What this task involves: Exactly retype the lines from the top of the data through the line containing "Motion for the", leaving out every picture.

Information supplied:
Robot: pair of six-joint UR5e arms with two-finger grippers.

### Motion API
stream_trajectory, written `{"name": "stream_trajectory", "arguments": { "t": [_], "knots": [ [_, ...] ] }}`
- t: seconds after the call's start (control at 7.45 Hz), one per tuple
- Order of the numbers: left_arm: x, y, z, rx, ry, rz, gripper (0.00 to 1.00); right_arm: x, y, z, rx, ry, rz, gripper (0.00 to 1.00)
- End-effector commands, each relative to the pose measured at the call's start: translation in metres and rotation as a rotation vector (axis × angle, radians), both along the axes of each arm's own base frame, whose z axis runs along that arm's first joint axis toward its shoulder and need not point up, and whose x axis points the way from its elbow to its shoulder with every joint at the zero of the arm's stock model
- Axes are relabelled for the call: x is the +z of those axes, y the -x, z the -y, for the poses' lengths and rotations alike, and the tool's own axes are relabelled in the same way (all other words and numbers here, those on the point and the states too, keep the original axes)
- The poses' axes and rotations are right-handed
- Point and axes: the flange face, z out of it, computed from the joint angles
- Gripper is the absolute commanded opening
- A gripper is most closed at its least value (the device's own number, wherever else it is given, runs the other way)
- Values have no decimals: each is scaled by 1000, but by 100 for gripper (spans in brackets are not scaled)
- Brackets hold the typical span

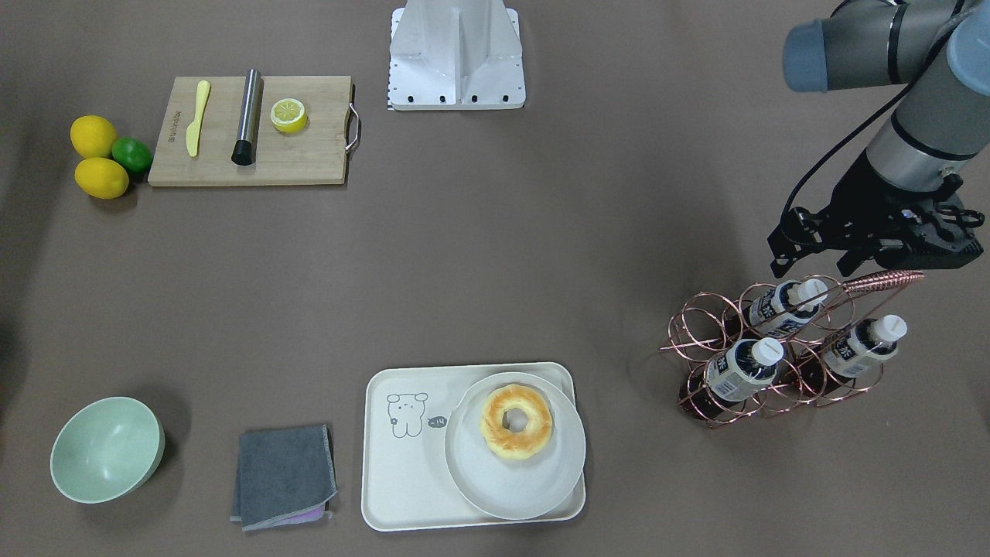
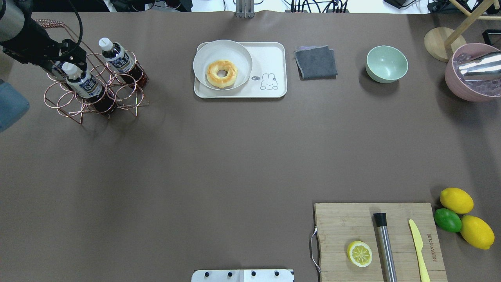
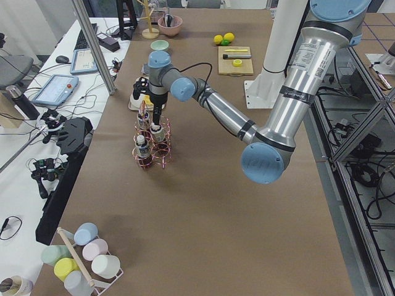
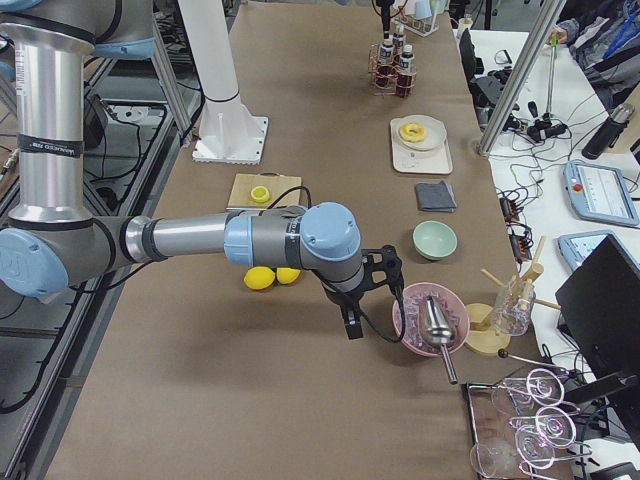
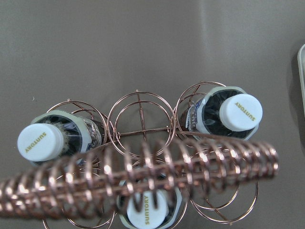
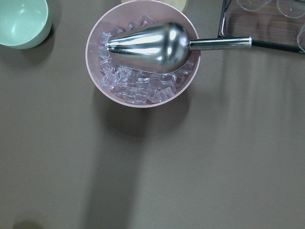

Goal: Place tea on tray
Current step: 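Reach the left gripper down to a tea bottle in the copper rack, then grasp the tea bottle with the left gripper and lift it from the rack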

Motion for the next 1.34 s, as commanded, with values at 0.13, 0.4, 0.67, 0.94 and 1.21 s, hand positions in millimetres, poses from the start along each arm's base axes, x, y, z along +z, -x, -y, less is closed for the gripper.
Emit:
{"name": "stream_trajectory", "arguments": {
  "t": [0.13, 0.4, 0.67, 0.94, 1.21],
  "knots": [
    [22, -2, 9, 35, -3, 30, 89, -3, 0, 0, 1, -6, -1, 100],
    [23, -3, 11, 33, 1, 33, 85, -4, 0, 0, 1, -9, -2, 100],
    [24, -3, 11, 31, 7, 32, 72, -3, 0, 0, -1, -7, -4, 100],
    [25, -5, 11, 30, 10, 32, 69, -3, 0, 0, -1, -8, -5, 100],
    [28, -7, 14, 30, 9, 30, 69, -3, -1, 0, 0, -8, -5, 100]
  ]
}}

Answer space:
Robot: pair of six-joint UR5e arms with two-finger grippers.

### Motion API
stream_trajectory, written `{"name": "stream_trajectory", "arguments": { "t": [_], "knots": [ [_, ...] ] }}`
- t: seconds after the call's start (control at 7.45 Hz), one per tuple
- Order of the numbers: left_arm: x, y, z, rx, ry, rz, gripper (0.00 to 1.00); right_arm: x, y, z, rx, ry, rz, gripper (0.00 to 1.00)
- End-effector commands, each relative to the pose measured at the call's start: translation in metres and rotation as a rotation vector (axis × angle, radians), both along the axes of each arm's own base frame, whose z axis runs along that arm's first joint axis toward its shoulder and need not point up, and whose x axis points the way from its elbow to its shoulder with every joint at the zero of the arm's stock model
- Axes are relabelled for the call: x is the +z of those axes, y the -x, z the -y, for the poses' lengths and rotations alike, and the tool's own axes are relabelled in the same way (all other words and numbers here, those on the point and the states too, keep the original axes)
- The poses' axes and rotations are right-handed
- Point and axes: the flange face, z out of it, computed from the joint angles
- Gripper is the absolute commanded opening
- A gripper is most closed at its least value (the device's own number, wherever else it is given, runs the other way)
- Values have no decimals: each is scaled by 1000, but by 100 for gripper (spans in brackets are not scaled)
- Brackets hold the typical span


Goal: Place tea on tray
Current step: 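Reach the left gripper down to a tea bottle in the copper rack, then grasp the tea bottle with the left gripper and lift it from the rack
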
Motion for the next 1.34 s, as commanded, with values at 0.13, 0.4, 0.67, 0.94 and 1.21 s, hand positions in millimetres, poses from the start along each arm's base axes, x, y, z along +z, -x, -y, less is closed for the gripper.

This output is complete as it stands.